Shakespeare may not have thought there was much in a name, but schools are still plagued by the tensions of what people call each other. To some extent the way people address each other defines the organisation: usually, the more formal the style the more hierarchical the school.

For children it’s simple: they apply a bewildering variety of real names, nicknames, insults and inventions to each other but remain formal with teachers. Which goes no way to explaining why children who throughout primary school address teachers by title and surname universally adopt “Miss” and “Sir” when they reach secondary school.

Teachers, though, face more complications. What to call children may be enshrined in school policy or at least be an obvious custom. But there are still traps: do you, for instance, use the full name - Margaret - or Maggie, as all her friends call her.

And what about more difficult to pronounce names that children have modified for themselves? It’s never safe to assume what a young person feels comfortable with, but this can easily be checked out the first time you take the register - “are you Benjamin or Ben?” for instance.

New teachers - particularly if trying hard to be friendly - may be tempted to use nicknames, but generally this should be avoided. As should any invitation to children to use the teacher’s first name.

There is nothing harmful about them knowing what you’re called, but they will usually feel uncomfortable being asked to use it. There are schools, of course, which have proved that, so far as names are concerned, teachers and children can live informally together like sensible human beings. But these are few are far between.

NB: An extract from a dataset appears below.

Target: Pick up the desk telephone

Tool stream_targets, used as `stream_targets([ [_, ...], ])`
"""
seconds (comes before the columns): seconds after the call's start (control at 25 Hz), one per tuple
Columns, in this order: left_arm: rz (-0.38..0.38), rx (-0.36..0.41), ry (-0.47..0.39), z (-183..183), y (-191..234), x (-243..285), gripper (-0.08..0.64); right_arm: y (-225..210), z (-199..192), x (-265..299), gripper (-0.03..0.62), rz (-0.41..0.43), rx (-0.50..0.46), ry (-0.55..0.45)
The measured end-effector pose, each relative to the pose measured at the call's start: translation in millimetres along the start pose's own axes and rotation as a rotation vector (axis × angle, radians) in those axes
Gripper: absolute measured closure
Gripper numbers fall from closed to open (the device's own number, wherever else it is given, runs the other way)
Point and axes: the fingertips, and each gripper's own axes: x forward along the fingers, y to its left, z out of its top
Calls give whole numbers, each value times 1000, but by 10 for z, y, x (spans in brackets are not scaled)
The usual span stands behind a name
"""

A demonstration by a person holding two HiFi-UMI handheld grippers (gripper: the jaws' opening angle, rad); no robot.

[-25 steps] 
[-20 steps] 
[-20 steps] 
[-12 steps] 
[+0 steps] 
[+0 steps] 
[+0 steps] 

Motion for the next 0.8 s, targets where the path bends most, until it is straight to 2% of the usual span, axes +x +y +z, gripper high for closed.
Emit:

The naming of children, however, is simple compared with the difficulties that can arise over what teachers call each other and where they do it. For instance, people who use first names in the staffroom often revert to titles the moment they walk out of the door.

In some schools everyone addresses each other formally; others use the first name when talking to someone but not when talking about them. Headteachers are the most problematic. Some believe formality denotes respect, others that informality helps team-building. Whatever the prevailing mode, some teachers have difficulty using names at all and still prefer “head” or “boss” or some other title. This leads to a lot of mumbling and heavy use of pronouns in conversation.

As part of the jungle that new teachers have to negotiate, what to call people can generate an inordinate amount of stress. Does it matter? Probably not - if you get it right. But it does if you get it wrong and new colleagues suspect you’re stuck-up, precocious, insensitive or naive because of your failure to recognise the subtleties of the naming game.